Cyberwarfare / Nation-State Attacks,
Fraud Management & Cybercrime
Chinese-Linked Malware Campaign Targets Critical Environments With Weak Monitoring
The U.S. federal government has issued a warning regarding a sophisticated malware campaign linked to Chinese state-sponsored actors, known as Brickstorm. This malicious software is being deployed to infiltrate critical infrastructure, exploiting vulnerabilities in environments characterized by weak monitoring.
Brickstorm enables long-term persistence within VMware vCenter servers and Windows systems, allowing hackers to stealthily maintain access to sensitive networks.

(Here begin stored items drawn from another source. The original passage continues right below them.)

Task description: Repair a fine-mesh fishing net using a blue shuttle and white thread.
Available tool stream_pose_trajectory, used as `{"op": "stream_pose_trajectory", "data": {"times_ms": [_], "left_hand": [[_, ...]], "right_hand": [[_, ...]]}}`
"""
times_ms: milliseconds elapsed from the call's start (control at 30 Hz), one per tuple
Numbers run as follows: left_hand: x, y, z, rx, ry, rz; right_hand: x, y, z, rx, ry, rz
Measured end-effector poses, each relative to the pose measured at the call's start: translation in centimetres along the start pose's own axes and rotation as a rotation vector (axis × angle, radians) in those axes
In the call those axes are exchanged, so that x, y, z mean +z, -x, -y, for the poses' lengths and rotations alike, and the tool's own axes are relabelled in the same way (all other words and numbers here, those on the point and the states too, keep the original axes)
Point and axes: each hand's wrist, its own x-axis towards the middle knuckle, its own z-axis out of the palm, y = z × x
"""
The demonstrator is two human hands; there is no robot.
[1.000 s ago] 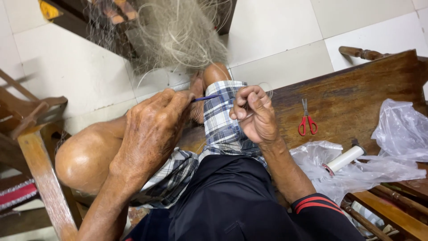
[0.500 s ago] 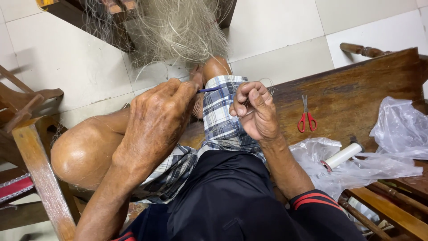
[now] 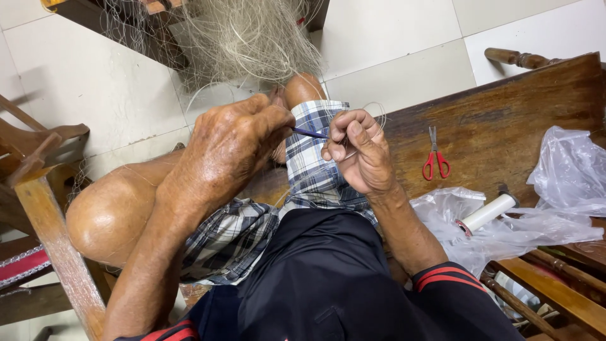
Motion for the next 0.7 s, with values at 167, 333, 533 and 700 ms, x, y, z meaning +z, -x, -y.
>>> {"op": "stream_pose_trajectory", "data": {"times_ms": [167,333,533,700], "left_hand": [[-0.4,-0.5,0.3,-0.026,-0.009,0.146],[-1.1,-0.8,0.1,-0.022,-0.007,0.198],[-0.4,-0.5,1.3,0.036,0.017,0.166],[-0.1,-0.6,2.1,0.099,0.118,0.124]], "right_hand": [[-0.4,0.1,0.0,0.028,-0.003,-0.01],[-0.3,0.1,0.0,0.048,0.0,-0.009],[-0.2,-0.3,-0.1,0.027,0.02,0.02],[0.2,-0.5,-0.4,0.017,0.004,0.034]]}}
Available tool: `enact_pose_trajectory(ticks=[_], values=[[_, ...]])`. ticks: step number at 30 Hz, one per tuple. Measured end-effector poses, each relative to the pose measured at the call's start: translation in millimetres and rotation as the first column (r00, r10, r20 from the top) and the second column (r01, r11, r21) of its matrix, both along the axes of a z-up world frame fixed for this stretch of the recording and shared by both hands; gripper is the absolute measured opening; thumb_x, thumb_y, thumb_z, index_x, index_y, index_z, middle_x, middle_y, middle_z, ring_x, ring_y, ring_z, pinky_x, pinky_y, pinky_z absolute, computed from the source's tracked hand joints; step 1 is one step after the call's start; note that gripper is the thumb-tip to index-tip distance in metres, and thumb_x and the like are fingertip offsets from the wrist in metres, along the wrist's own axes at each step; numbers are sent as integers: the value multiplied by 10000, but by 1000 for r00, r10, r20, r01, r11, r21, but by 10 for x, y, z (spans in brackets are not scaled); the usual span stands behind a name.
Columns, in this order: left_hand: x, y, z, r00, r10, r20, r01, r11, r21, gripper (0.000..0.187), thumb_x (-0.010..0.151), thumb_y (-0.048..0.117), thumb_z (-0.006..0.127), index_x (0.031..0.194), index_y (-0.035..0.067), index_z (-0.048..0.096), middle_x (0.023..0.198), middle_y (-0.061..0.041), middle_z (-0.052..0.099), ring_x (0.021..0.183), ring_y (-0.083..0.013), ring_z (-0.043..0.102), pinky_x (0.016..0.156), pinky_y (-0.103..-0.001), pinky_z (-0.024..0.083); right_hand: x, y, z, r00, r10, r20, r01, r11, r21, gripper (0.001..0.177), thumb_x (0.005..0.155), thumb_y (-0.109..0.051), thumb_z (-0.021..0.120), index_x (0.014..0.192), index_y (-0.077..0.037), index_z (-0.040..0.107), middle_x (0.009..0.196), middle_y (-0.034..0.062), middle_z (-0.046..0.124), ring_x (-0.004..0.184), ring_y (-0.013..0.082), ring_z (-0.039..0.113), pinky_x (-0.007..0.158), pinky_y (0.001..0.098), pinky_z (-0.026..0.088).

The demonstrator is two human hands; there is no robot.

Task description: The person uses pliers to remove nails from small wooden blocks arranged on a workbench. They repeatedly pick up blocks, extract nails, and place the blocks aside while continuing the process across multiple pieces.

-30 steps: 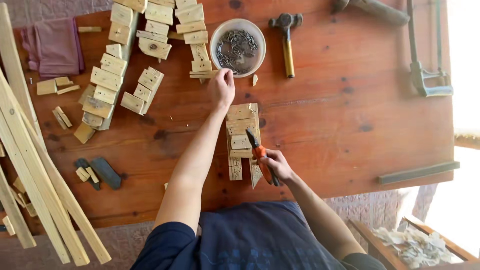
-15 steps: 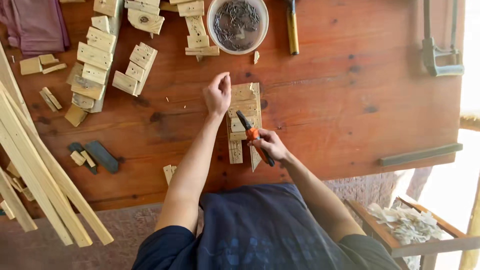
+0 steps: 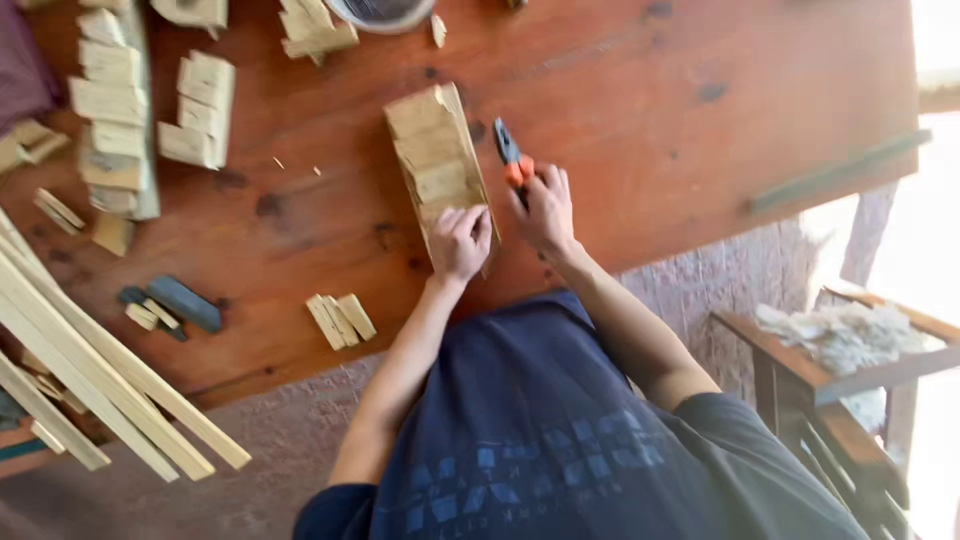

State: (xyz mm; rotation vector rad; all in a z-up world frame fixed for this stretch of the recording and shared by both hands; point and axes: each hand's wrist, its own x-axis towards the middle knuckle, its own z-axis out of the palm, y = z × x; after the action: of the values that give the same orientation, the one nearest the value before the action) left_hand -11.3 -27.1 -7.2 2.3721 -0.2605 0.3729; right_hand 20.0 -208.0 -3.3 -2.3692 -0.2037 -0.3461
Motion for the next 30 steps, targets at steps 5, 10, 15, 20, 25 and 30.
enact_pose_trajectory(ticks=[5,10,15,20,25,30], values=[[-99,-252,73,997,-62,45,57,992,114,86,930,307,704,902,235,741,694,13,632,723,-212,620,692,-358,461,-38,-181,-382,985,-169,41,174,942,-286,309,827,-323,792,784,-67,625,1094,118,557,958,335,552,725,422,459],[-235,-161,25,999,-2,35,-3,992,129,84,927,274,703,880,214,738,709,-2,640,738,-219,606,719,-363,468,-43,-241,-338,981,-179,75,194,929,-314,322,793,-293,822,777,-53,608,1138,137,535,949,379,546,684,462,470],[-362,-6,165,977,205,-54,-200,976,79,109,965,255,661,927,191,740,805,22,654,826,-196,593,735,-354,442,-54,-326,-289,984,-146,100,174,907,-383,339,759,-330,848,803,-93,610,1193,95,510,959,351,528,704,445,438],[-411,212,81,854,491,-173,-496,868,16,214,954,261,690,1147,169,703,1041,-9,634,955,-239,594,783,-444,496,-19,-191,-33,992,-5,125,28,983,-181,232,835,-213,774,998,-124,633,1151,63,533,933,297,556,770,389,468],[-386,210,78,679,643,-355,-644,754,133,397,968,378,666,1303,164,650,1192,-61,617,1136,-302,559,854,-570,472,-13,13,-377,954,245,-172,-220,964,150,337,820,-94,766,1138,-4,697,1077,112,617,776,267,647,589,296,591],[-399,140,-302,675,615,-407,-580,784,222,419,857,456,719,1245,300,701,1209,49,617,1222,-255,521,888,-590,488,-44,142,-294,908,266,-324,-271,962,30,480,779,-140,778,1249,-70,709,1168,156,592,960,402,702,760,477,629]])
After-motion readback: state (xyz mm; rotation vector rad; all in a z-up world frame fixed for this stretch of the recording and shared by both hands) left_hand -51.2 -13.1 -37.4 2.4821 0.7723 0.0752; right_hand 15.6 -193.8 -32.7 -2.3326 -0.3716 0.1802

According to details released by cybersecurity officials, the malware has been utilized to extract cryptographic keys and replicate virtual machine snapshots, facilitating credential theft.
The Cybersecurity and Infrastructure Security Agency (CISA), the National Security Agency (NSA), and the Canadian Centre for Cyber Security jointly recommended that operators thoroughly evaluate their systems for any signs of compromise. After analyzing multiple instances of Brickstorm discovered in victim organizations, CISA indicated that the malware has been used to breach vCenter management consoles and domain controllers.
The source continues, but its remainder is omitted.